_TASK DATA_

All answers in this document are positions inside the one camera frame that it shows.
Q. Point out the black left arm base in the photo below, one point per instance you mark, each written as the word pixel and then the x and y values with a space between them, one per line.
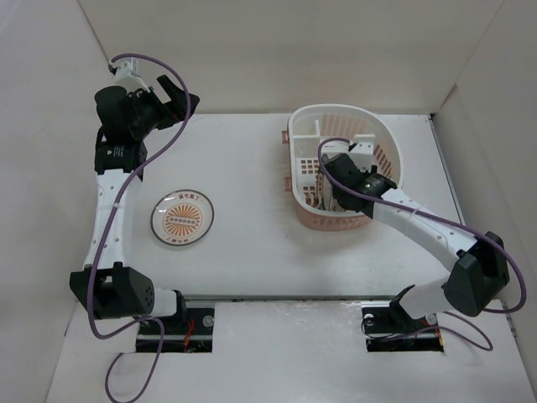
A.
pixel 194 335

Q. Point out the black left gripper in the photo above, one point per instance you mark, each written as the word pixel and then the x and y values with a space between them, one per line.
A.
pixel 168 114

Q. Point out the orange sunburst white plate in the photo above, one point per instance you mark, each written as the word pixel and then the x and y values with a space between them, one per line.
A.
pixel 182 217

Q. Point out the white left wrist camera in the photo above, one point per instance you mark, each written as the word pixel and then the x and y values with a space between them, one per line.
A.
pixel 126 72

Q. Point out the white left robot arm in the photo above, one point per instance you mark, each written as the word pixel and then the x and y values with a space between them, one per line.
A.
pixel 108 286

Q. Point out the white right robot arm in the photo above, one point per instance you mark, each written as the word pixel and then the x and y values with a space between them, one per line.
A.
pixel 477 268

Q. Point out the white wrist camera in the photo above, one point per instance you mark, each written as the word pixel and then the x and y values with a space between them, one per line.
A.
pixel 361 154
pixel 126 72

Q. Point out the green rimmed white plate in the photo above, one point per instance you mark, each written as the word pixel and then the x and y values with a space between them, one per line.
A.
pixel 321 183

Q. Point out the red lettered white plate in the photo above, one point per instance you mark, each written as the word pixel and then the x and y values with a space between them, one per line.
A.
pixel 333 149

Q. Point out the white pink dish rack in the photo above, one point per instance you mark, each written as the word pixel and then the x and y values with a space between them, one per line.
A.
pixel 306 129

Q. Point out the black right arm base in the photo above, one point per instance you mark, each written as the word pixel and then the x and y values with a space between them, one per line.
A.
pixel 388 328

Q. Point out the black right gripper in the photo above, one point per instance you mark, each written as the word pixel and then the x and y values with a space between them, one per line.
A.
pixel 366 175

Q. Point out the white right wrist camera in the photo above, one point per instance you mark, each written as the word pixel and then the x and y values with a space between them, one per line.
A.
pixel 361 154

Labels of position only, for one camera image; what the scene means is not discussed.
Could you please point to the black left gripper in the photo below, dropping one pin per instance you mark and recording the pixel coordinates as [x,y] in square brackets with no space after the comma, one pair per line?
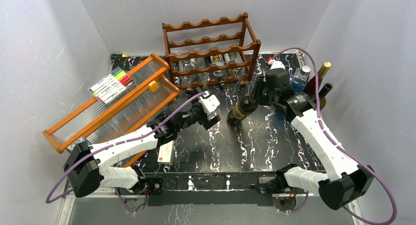
[205,121]

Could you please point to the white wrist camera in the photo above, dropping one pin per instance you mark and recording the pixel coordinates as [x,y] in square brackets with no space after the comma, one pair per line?
[275,66]
[209,102]

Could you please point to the white box with red label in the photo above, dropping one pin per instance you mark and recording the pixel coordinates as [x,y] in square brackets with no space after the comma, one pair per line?
[165,154]

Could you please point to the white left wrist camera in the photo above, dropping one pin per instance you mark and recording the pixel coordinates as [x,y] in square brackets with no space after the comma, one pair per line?
[209,102]

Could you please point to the brown wooden wine rack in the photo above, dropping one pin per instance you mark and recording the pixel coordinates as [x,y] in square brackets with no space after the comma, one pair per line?
[248,46]

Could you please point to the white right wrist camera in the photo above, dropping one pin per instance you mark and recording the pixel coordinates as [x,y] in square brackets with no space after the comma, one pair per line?
[275,66]

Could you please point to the colour marker pen pack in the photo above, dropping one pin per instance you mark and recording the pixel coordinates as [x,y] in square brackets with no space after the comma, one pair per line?
[111,86]

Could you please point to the orange wooden tiered shelf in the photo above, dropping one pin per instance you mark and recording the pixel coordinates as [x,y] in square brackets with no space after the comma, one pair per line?
[120,123]

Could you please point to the green bottle with white label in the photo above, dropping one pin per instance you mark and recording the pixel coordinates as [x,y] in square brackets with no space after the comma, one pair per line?
[327,87]

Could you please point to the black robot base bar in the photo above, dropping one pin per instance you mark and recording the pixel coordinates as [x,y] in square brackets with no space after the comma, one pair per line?
[259,188]

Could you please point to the blue white tape roll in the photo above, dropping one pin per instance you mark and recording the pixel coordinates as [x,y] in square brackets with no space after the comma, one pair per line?
[77,141]

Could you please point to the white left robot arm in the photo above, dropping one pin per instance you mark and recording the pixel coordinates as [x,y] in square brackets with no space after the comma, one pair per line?
[90,167]

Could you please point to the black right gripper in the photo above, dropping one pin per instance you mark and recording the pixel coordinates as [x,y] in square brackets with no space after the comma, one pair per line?
[260,83]

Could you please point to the green bottle with tan label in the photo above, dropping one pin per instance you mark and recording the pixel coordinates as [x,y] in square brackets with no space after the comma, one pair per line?
[241,110]

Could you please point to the blue square bottle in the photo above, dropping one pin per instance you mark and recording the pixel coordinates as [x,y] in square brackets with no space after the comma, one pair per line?
[300,79]

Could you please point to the dark red gold-capped bottle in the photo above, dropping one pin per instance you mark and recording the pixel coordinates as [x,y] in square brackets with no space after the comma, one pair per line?
[312,84]

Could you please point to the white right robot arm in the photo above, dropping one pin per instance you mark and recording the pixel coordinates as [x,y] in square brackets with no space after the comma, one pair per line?
[344,179]

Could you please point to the yellow block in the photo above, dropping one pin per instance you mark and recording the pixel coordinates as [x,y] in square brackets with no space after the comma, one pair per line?
[153,86]

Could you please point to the clear bottle without cap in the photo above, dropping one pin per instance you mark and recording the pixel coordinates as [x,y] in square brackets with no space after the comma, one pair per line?
[203,77]

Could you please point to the clear bottle with cork cap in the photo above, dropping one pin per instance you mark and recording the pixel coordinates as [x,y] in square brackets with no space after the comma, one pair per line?
[238,72]

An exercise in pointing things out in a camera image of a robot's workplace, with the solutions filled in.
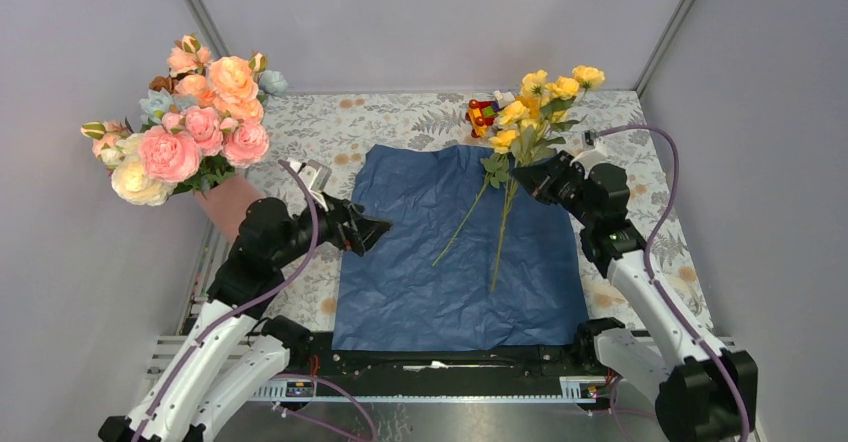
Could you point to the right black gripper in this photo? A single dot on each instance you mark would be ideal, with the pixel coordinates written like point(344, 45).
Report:
point(540, 179)

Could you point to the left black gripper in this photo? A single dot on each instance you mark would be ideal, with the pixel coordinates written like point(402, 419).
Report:
point(365, 231)

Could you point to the yellow flower stem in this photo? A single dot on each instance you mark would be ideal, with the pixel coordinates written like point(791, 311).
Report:
point(529, 128)

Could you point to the blue paper bouquet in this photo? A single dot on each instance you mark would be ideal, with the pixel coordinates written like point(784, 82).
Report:
point(456, 272)

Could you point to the pink rose stem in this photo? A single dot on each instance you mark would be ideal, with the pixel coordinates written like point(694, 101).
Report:
point(245, 143)
point(172, 151)

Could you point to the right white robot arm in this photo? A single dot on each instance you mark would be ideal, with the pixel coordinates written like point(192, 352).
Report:
point(701, 389)

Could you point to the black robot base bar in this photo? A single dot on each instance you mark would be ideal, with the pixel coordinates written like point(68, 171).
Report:
point(315, 359)

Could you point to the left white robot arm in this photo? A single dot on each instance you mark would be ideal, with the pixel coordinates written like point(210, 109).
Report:
point(195, 396)

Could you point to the pink ceramic vase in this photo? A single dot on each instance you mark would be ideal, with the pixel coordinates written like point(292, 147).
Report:
point(226, 204)

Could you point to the flowers in vase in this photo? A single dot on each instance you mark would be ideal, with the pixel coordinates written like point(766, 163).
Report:
point(235, 87)

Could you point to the floral patterned table mat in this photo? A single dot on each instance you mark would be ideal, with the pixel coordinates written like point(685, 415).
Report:
point(338, 131)

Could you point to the colourful toy block car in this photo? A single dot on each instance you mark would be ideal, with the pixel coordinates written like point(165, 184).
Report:
point(484, 115)

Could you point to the white slotted cable duct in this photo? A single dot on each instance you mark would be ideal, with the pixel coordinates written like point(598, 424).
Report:
point(556, 390)

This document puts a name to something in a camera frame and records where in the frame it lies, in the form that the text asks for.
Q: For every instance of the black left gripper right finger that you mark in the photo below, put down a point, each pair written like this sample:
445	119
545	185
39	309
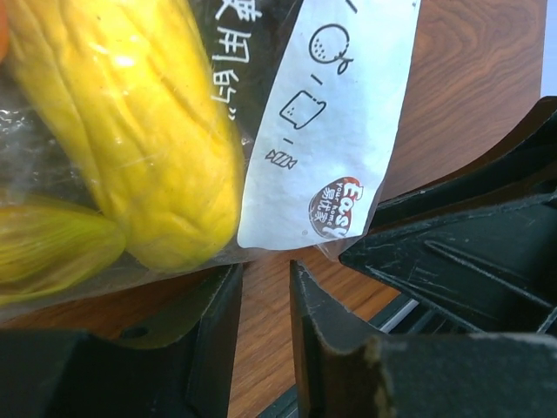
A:
345	367

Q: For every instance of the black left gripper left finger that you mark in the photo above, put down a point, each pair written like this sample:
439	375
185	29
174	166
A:
176	363

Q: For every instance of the clear zip top bag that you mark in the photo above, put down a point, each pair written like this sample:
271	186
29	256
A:
315	90

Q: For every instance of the yellow fake corn cob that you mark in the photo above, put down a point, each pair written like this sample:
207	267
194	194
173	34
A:
126	89

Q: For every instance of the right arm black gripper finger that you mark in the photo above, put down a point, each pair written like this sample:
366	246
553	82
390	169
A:
479	245

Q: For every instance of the green yellow fake fruit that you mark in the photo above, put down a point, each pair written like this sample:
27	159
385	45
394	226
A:
47	248

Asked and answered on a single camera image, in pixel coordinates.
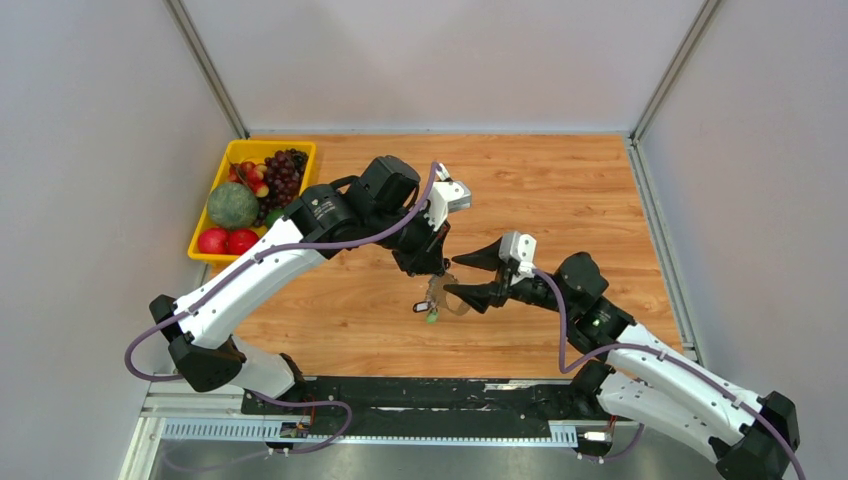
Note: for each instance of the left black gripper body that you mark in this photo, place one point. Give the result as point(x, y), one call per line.
point(413, 245)

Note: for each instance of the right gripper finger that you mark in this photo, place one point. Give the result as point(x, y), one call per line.
point(487, 258)
point(480, 297)

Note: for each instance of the silver carabiner keyring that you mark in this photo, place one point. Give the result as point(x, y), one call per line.
point(458, 306)

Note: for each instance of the black key tag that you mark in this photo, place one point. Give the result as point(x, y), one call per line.
point(421, 307)

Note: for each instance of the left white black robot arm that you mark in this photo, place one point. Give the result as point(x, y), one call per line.
point(200, 326)

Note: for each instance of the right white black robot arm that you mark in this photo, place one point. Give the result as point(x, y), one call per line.
point(631, 373)

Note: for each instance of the dark purple grape bunch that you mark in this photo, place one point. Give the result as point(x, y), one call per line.
point(284, 176)

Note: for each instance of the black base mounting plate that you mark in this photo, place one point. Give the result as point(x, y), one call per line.
point(434, 406)

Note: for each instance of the green lime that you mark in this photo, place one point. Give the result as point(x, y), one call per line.
point(272, 216)

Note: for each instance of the right red apple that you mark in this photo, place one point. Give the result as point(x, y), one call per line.
point(240, 241)

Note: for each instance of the red apple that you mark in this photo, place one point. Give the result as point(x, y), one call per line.
point(213, 241)
point(240, 241)

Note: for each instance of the green melon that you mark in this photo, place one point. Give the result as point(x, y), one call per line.
point(232, 206)

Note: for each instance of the left red apple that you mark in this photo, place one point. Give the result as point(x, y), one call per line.
point(213, 241)

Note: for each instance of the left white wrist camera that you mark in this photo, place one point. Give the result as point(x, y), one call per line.
point(445, 196)

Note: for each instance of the slotted cable duct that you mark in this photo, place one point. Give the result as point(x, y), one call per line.
point(559, 436)

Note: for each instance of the aluminium frame rail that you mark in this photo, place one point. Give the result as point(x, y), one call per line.
point(621, 449)

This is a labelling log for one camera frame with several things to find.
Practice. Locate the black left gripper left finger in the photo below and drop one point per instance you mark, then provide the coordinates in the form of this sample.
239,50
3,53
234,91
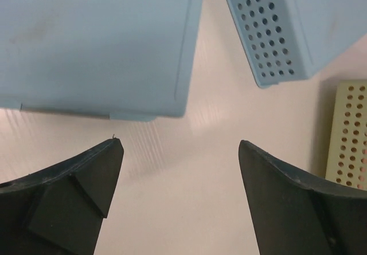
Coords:
60,209

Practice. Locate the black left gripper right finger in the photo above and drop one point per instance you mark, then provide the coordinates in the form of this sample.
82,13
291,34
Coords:
296,212

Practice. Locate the blue perforated plastic basket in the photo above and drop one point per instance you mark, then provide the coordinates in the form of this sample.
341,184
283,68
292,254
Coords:
292,40

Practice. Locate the green plastic basket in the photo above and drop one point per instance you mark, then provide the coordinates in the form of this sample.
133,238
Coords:
346,163

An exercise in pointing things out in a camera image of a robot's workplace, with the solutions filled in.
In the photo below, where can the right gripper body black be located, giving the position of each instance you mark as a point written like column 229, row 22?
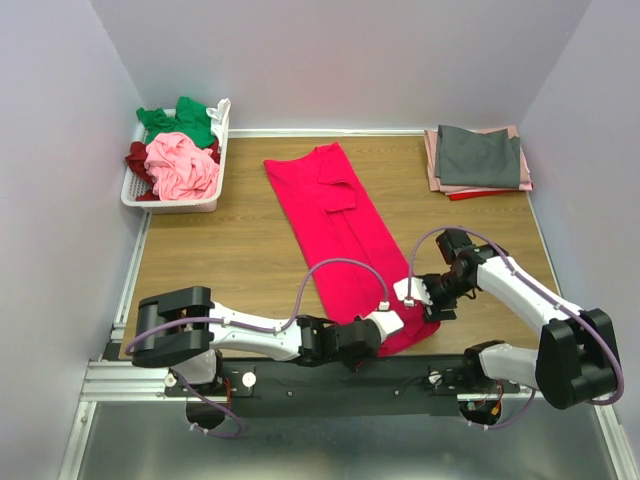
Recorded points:
column 443, row 289

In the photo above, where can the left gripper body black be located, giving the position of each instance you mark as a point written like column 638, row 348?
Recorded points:
column 353, row 363

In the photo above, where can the crimson red t shirt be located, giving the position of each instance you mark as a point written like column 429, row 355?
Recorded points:
column 332, row 216

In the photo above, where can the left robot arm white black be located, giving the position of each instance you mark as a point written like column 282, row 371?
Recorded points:
column 185, row 331

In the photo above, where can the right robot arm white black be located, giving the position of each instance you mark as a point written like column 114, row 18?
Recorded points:
column 576, row 359

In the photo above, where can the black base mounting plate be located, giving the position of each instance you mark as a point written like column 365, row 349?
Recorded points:
column 435, row 385

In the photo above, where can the folded red t shirt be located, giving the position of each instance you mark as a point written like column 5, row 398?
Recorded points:
column 463, row 195

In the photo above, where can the folded grey t shirt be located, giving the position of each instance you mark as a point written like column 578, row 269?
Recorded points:
column 467, row 158

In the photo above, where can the folded dusty pink t shirt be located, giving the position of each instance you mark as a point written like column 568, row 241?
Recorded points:
column 430, row 139

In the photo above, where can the light pink t shirt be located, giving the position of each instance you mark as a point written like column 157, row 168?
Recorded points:
column 180, row 170

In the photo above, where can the white plastic laundry basket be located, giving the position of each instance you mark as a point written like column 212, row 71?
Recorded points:
column 133, row 186

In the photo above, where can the green t shirt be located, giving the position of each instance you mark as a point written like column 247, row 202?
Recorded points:
column 190, row 118

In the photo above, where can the dark red t shirt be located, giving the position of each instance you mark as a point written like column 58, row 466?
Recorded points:
column 136, row 163

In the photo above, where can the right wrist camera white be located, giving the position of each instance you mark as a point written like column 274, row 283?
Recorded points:
column 412, row 291

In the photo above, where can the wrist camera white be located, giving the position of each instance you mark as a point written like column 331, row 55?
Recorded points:
column 412, row 291
column 386, row 320

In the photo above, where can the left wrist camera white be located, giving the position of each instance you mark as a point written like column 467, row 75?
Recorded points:
column 386, row 320

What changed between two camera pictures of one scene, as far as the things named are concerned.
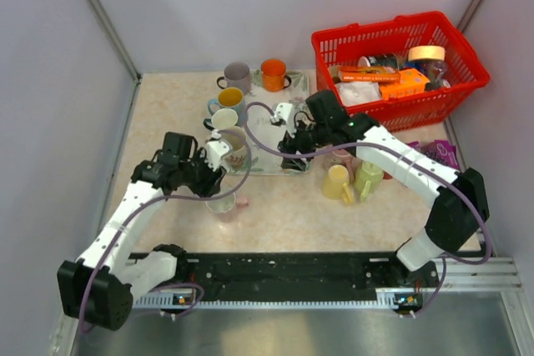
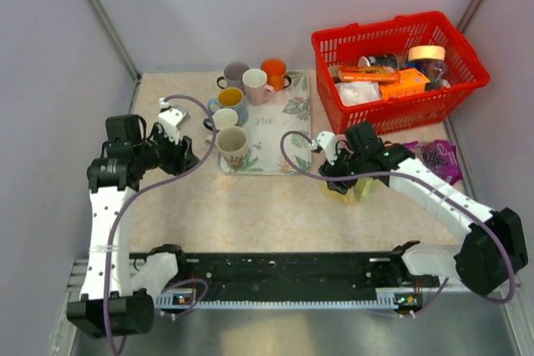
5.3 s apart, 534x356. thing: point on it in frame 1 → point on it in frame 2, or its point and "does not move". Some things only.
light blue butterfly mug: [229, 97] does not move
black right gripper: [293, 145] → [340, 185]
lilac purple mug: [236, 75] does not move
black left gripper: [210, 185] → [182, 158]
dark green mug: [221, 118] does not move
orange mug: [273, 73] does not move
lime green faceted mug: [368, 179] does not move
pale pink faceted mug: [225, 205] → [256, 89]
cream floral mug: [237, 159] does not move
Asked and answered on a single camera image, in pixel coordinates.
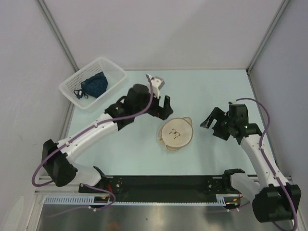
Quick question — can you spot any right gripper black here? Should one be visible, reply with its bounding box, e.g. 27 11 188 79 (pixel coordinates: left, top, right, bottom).
199 107 234 141

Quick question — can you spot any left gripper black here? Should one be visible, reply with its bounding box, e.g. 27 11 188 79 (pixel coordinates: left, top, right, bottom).
135 90 174 122

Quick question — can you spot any beige mesh laundry bag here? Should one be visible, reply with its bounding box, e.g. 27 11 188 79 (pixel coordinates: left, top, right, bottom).
156 117 193 152

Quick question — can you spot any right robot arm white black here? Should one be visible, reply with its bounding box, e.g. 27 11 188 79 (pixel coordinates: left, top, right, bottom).
200 103 301 224

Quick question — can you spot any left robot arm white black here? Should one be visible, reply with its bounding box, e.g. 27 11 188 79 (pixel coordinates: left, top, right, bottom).
42 84 173 193

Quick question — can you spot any dark blue bra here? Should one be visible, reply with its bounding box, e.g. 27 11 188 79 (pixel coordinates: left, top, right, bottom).
73 72 108 99

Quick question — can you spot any white plastic perforated basket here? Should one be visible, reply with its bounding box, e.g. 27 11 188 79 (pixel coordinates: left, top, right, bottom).
59 57 127 112

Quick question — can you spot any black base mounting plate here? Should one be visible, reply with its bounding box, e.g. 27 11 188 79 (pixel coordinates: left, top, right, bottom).
78 175 251 203

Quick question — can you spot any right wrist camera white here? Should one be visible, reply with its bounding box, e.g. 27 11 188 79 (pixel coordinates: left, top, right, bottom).
228 101 244 107

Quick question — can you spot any white slotted cable duct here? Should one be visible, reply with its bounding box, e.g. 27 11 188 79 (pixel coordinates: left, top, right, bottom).
44 195 239 206

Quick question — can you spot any left aluminium frame post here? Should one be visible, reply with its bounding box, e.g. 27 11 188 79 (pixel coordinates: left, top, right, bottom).
35 0 79 72

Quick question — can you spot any aluminium frame post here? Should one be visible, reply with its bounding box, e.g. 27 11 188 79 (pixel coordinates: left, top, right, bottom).
35 0 79 72
246 0 291 75

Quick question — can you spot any right aluminium frame post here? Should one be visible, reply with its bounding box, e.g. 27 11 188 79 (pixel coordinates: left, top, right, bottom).
246 0 291 75

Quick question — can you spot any aluminium extrusion rail left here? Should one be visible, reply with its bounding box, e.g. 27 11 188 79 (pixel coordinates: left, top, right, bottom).
33 175 82 194

_WHAT THE TASK ASKS_
Show every line above where "faceted" is found.

_EXERCISE RESPONSE_
lime green faceted mug: [368, 179] does not move
pale pink faceted mug: [225, 205] → [256, 89]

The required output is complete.